The laying of the radii or spokes is finished. The Spider takes her place in the center, on the little cushion. Stationed on this support, she slowly turns round and round. She is engaged on a delicate piece of work. With an extremely thin thread, she describes from spoke to spoke, starting from the center, a spiral line with very close coils. This is the center of the web. I will call it the “resting-floor.”
The thread now becomes thicker. The first could hardly be seen; the second is plainly visible. The Spider shifts her position with great slanting strides, turns a few times, moving farther and farther from the center, fixes her line each time to the spoke which she crosses, and at last comes to a stop at the lower edge of the frame. She has described a spiral with coils of rapidly-increasing width. The average distance between the coils, even in the webs of the young Spiders, is about one third of an inch.
This spiral is not a curved line. All curves are banished from the Spiders’ work; nothing is used but the straight line and its combinations. This line forms the cross-bars, or supporting rungs, connecting the spokes, or radii.
All this is but a support for the snaring-web. Clinging on the one hand to the radii, on the other to the cross-bars, the Spider covers the same ground as when laying the first spiral, but in the opposite direction: formerly, she moved away from the center; now she moves towards it and with closer and more numerous circles. She starts from the end of the first spiral, near the outside of the web.
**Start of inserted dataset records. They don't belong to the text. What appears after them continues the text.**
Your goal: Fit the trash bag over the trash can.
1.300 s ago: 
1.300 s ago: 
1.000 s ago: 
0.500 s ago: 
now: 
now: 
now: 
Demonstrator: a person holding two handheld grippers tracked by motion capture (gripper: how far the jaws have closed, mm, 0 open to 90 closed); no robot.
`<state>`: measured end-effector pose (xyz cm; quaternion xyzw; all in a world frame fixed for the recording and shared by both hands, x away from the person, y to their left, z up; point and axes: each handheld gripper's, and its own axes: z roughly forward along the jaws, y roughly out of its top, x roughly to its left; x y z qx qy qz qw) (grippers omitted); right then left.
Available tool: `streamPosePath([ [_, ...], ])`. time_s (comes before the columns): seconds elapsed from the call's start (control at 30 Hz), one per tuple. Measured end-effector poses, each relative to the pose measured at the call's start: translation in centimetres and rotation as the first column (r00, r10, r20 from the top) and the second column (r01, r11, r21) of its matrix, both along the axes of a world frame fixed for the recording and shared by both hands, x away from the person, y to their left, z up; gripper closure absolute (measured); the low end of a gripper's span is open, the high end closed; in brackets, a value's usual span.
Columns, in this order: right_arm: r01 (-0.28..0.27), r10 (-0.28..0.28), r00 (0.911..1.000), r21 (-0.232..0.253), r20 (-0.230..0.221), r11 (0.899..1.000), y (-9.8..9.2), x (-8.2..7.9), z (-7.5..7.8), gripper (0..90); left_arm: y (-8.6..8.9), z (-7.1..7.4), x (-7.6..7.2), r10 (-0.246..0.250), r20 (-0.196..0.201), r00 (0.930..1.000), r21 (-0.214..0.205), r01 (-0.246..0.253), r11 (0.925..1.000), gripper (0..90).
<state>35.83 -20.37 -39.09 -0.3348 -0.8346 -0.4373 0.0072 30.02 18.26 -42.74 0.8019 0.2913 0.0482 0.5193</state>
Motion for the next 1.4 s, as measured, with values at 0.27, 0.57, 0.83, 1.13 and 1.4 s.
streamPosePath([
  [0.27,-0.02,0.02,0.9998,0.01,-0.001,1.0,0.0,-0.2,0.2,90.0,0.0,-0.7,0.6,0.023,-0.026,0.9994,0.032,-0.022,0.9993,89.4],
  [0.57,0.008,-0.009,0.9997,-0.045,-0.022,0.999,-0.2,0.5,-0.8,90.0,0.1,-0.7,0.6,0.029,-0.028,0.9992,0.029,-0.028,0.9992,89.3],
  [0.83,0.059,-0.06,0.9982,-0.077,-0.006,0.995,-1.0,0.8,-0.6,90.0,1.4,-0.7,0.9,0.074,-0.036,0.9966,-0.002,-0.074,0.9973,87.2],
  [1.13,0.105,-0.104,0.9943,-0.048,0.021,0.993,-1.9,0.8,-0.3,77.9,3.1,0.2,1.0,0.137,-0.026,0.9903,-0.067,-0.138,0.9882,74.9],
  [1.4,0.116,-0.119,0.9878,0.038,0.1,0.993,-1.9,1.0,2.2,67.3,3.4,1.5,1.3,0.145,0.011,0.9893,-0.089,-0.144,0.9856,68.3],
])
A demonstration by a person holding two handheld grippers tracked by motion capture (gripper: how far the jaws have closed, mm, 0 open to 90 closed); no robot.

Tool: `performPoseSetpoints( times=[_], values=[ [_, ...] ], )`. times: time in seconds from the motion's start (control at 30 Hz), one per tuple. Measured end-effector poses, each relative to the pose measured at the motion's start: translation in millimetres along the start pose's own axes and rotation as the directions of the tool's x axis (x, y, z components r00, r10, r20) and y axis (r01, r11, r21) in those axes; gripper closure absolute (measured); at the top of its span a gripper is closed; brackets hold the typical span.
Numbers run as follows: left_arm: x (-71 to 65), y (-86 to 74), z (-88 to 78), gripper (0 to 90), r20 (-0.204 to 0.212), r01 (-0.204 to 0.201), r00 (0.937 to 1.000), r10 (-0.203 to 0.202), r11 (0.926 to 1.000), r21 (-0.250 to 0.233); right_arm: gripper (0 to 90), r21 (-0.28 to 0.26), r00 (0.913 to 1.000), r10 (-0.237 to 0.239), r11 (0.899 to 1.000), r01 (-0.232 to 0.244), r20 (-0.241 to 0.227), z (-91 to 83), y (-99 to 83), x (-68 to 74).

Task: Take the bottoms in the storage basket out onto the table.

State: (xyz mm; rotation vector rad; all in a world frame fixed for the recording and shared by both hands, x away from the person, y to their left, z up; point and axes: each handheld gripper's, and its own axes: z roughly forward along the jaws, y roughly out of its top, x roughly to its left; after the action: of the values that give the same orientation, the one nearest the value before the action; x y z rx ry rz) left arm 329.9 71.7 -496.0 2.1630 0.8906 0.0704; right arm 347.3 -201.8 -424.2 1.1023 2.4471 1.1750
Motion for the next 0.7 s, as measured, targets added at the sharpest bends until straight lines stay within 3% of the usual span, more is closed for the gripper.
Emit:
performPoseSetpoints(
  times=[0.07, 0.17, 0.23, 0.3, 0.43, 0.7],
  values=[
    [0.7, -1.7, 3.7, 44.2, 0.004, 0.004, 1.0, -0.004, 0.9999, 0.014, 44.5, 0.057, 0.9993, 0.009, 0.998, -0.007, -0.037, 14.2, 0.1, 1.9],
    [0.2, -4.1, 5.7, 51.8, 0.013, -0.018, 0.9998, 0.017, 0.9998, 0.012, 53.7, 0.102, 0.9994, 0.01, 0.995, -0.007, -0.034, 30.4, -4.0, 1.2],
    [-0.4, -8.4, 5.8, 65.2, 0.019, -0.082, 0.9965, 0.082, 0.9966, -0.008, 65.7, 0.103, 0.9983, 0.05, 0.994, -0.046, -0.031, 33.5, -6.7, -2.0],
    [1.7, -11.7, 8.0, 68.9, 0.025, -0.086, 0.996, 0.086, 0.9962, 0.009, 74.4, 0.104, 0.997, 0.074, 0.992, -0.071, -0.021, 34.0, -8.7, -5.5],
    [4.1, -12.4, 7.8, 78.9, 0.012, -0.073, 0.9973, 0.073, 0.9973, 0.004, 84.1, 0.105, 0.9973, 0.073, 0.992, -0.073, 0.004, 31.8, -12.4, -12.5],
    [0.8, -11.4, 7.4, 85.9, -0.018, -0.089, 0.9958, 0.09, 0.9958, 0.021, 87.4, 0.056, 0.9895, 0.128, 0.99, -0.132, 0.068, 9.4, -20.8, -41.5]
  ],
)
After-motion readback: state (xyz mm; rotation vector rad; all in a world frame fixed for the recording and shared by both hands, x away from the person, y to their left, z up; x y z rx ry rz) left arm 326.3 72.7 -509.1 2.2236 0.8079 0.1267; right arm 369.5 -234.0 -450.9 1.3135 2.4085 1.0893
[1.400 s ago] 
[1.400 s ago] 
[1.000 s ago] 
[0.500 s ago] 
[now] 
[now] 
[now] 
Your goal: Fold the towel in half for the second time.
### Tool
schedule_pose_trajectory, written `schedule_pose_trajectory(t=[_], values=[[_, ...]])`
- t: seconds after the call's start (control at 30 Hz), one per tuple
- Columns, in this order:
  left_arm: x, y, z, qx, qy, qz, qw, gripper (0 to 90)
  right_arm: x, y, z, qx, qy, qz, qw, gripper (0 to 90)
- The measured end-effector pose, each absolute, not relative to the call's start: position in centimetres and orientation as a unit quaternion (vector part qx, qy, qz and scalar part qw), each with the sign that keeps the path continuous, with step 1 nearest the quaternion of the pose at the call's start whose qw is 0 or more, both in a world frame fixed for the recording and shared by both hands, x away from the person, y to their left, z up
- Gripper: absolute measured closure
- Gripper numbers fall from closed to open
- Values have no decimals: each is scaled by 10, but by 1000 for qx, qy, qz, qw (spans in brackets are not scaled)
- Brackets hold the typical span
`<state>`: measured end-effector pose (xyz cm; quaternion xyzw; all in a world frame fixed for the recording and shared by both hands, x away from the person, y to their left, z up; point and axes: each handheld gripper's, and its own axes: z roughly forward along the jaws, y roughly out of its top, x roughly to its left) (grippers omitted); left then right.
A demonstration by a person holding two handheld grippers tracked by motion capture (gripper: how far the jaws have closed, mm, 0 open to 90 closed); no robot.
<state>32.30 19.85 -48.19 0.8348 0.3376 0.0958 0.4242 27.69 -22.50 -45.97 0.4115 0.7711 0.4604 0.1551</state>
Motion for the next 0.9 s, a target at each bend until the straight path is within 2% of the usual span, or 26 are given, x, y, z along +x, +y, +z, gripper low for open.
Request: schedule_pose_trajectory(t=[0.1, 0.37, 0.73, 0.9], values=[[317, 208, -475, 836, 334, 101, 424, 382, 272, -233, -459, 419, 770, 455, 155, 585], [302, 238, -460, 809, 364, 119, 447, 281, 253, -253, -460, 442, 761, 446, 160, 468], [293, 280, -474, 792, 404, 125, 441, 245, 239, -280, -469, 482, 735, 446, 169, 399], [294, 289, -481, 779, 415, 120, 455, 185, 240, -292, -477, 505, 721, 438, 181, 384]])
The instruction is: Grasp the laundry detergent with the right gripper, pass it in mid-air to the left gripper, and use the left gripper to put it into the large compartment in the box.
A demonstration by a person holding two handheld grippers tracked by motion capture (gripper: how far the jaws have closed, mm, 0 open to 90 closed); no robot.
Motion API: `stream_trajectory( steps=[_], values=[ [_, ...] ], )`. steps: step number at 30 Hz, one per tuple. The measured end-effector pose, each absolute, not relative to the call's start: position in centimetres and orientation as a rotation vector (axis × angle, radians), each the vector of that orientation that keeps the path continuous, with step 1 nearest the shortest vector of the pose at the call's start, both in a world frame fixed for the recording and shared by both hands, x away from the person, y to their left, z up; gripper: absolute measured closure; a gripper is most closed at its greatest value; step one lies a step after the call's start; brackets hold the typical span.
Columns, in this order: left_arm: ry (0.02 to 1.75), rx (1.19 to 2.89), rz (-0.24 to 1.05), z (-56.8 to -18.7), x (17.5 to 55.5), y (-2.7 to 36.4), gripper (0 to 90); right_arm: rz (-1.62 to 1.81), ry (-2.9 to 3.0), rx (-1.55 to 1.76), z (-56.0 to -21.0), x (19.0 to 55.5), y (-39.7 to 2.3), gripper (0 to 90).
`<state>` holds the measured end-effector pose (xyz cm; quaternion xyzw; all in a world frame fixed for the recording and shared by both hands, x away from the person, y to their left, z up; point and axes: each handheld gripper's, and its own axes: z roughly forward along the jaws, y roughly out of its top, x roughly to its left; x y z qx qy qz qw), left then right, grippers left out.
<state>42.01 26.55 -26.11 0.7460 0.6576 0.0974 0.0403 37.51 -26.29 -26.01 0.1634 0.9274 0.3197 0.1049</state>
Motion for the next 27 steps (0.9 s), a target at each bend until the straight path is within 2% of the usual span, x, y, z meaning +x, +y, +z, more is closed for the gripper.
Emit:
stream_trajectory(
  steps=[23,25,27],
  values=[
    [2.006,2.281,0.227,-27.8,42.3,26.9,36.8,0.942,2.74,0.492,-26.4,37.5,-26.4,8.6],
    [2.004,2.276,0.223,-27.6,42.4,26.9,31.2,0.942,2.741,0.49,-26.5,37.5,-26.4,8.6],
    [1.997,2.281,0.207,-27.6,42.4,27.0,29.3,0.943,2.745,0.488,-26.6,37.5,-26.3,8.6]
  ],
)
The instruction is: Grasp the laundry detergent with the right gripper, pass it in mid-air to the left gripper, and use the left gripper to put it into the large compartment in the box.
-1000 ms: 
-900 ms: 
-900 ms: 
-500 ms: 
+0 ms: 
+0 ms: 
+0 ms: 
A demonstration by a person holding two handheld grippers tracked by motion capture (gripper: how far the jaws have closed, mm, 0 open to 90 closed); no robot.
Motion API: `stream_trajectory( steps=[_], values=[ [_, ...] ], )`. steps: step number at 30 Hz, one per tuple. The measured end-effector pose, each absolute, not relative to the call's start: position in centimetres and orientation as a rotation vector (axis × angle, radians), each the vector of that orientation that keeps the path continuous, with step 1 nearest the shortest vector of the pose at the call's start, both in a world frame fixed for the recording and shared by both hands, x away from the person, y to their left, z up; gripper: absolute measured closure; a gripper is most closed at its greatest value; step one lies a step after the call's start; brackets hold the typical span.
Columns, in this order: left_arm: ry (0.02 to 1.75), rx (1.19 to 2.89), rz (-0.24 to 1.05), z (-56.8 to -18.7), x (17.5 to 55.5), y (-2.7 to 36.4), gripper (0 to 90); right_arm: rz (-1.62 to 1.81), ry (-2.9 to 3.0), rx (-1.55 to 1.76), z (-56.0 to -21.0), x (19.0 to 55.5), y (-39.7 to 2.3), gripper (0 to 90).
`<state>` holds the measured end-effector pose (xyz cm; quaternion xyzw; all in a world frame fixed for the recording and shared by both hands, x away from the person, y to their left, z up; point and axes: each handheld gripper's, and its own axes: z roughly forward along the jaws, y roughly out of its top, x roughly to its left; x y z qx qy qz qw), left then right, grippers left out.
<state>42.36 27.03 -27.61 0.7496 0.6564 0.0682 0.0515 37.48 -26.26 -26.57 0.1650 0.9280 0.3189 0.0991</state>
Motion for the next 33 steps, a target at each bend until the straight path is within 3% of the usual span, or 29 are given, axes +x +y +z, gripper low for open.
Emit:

What follows is hard to observe, for the movements are very quick and jerky, consisting of a series of sudden little rushes, sways, and bends that bewilder the eye. The two hind-legs, the weaving implements, keep going constantly. One draws out the thread from the spinneret, and passes it to the other, which lays it on the radius. As soon as the radius is touched, the thread sticks to it by its own glue.
The Spider, without a stop of any kind, turns and turns and turns, drawing nearer to the center and always fixing her thread at each spoke which she crosses. At last, at some distance from the center, on the edge of what I have called the resting-floor, the Spider suddenly ends her spiral. She next eats the little cushion in the center, which is a mat of ends of saved silk. She does this to economize silk, for after she has eaten it the cushion will be turned into silk for the next web she spins.
Two Spiders, the Banded and the Silky, sign their work by laying a broad white ribbon in a thick zigzag from the center to the lower edge of the web. Sometimes they put a second band of the same shape, but a little shorter, opposite the first, on the upper part of the web.